– Derek Allen, Attorney –
At least not by legal research database giants LexisNexis and Westlaw, according to federal judge Jed Rakoff.
Those readers who eagerly anticipate the release of my monthly post will certainly remember my April missive about two lawyers who claimed that Lexis and Westlaw were impermissibly profiting by selling access to legal briefs without paying anything to the lawyers who had written them. The lawyers claimed to represent all lawyers and law firms in the United States who had briefs available for purchase through Lexis or Westlaw.

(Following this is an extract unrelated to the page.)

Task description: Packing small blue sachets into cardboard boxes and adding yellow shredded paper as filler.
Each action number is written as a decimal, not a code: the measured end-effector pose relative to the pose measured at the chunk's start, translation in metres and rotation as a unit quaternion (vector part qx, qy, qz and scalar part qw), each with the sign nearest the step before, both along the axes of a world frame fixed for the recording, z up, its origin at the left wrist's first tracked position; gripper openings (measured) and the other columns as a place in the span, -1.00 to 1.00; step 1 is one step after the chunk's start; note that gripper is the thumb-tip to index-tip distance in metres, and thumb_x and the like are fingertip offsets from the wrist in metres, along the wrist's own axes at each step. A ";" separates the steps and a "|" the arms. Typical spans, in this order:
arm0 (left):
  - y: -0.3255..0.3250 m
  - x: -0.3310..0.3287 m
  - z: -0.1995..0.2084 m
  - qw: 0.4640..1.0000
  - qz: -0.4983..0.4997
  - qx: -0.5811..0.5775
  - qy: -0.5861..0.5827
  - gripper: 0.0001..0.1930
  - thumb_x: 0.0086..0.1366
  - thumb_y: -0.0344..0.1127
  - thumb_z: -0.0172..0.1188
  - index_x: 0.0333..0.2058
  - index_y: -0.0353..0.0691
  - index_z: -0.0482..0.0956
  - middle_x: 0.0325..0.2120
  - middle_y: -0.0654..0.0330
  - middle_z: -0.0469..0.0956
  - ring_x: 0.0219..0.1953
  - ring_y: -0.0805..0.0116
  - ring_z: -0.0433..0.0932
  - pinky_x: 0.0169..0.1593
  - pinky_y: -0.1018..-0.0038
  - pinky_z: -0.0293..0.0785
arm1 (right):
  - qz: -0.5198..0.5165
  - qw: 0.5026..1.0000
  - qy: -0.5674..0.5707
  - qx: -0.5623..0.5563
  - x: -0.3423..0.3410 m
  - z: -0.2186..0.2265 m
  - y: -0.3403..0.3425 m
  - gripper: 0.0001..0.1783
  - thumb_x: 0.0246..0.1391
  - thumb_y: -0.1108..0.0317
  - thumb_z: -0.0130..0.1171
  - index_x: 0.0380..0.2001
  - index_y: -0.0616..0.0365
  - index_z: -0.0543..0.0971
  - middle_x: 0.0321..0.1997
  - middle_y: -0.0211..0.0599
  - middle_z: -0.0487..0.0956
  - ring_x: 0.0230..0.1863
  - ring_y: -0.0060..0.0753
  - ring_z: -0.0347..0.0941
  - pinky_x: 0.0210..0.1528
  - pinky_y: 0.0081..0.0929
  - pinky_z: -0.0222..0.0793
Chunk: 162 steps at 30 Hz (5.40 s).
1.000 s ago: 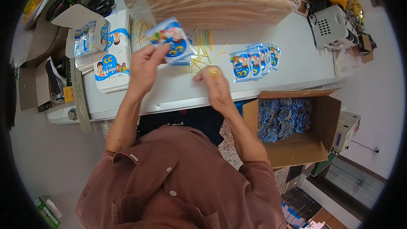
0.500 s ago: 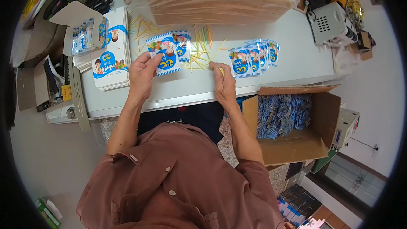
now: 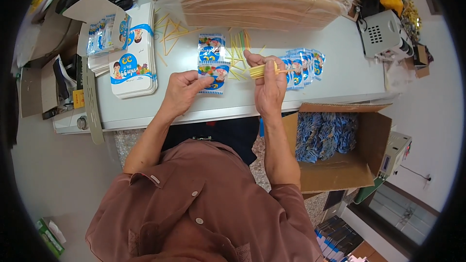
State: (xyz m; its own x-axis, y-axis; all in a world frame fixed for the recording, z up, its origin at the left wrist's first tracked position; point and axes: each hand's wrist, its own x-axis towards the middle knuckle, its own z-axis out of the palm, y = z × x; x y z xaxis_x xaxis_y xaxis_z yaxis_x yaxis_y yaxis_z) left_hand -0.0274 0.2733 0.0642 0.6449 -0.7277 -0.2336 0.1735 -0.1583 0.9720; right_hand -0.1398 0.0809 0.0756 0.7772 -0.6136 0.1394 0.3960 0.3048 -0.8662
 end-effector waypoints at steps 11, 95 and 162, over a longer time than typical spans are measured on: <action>0.003 -0.009 0.003 0.992 -0.110 -0.055 0.042 -0.79 0.37 -0.38 0.19 -0.12 -0.35 0.69 -0.27 0.14 0.71 -0.25 0.56 0.60 -0.11 0.58 0.53 | 0.037 0.998 -0.035 -0.021 0.015 0.038 0.018 -0.82 0.43 0.29 -0.17 -0.09 0.15 0.36 -0.03 0.15 0.58 0.19 0.13 0.45 0.36 0.03 0.23; 0.008 -0.026 -0.013 0.985 -0.052 -0.104 0.126 -0.77 0.37 -0.32 0.21 -0.17 -0.40 0.68 -0.34 0.23 0.69 -0.31 0.61 0.56 -0.22 0.60 0.51 | 0.192 0.965 0.105 -0.145 0.001 -0.007 0.035 -0.63 0.33 0.30 0.02 0.08 0.30 0.55 0.29 -0.05 0.43 0.26 -0.26 0.36 0.32 -0.28 0.21; 0.009 -0.017 -0.009 0.995 0.023 -0.083 0.048 -0.74 0.37 -0.31 0.20 -0.10 -0.36 0.67 -0.32 0.20 0.70 -0.28 0.62 0.56 -0.18 0.60 0.50 | 0.098 0.977 0.182 -0.062 0.018 0.009 0.042 -0.88 0.11 0.51 0.26 -0.27 0.31 0.66 -0.03 -0.25 0.59 -0.03 -0.46 0.47 0.09 -0.44 0.33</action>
State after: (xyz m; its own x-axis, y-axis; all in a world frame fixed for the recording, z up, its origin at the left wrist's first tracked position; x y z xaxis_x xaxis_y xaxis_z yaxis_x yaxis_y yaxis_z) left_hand -0.0445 0.2826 0.0550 0.6585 -0.7319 -0.1752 0.2701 0.0126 0.9627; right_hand -0.1214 0.1231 0.0847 0.8898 -0.4442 -0.1043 0.0000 0.2287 -0.9735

But instead of every lawyer in the country trying to pile into the federal courthouse in Manhattan (full disclosure: class actions don’t actually work that way) and perhaps bringing enough negative energy in one place to reanimate Vigo the Carpathian, Judge Rakoff trimmed the group to only those attorneys who registered their briefs with the copyright office — a group that likely includes one of the name plaintiffs in the suit, attorney Edward White, and possibly a few other attorneys who have too much time on their hands. Those who had not copyrighted their briefs, said Judge Rakoff, did not have any standing to file suit for copyright infringment.
As a member of the every-lawyer-in-America-who-didn’t-copyright-his-brief group, I suppose I have to count this as a loss. But, as my middle school football coach used to say, “if you lose, don’t lose the lesson.” I suppose in this case the lesson is that if you’re going to bring a pointless lawsuit, at least make sure you have standing first.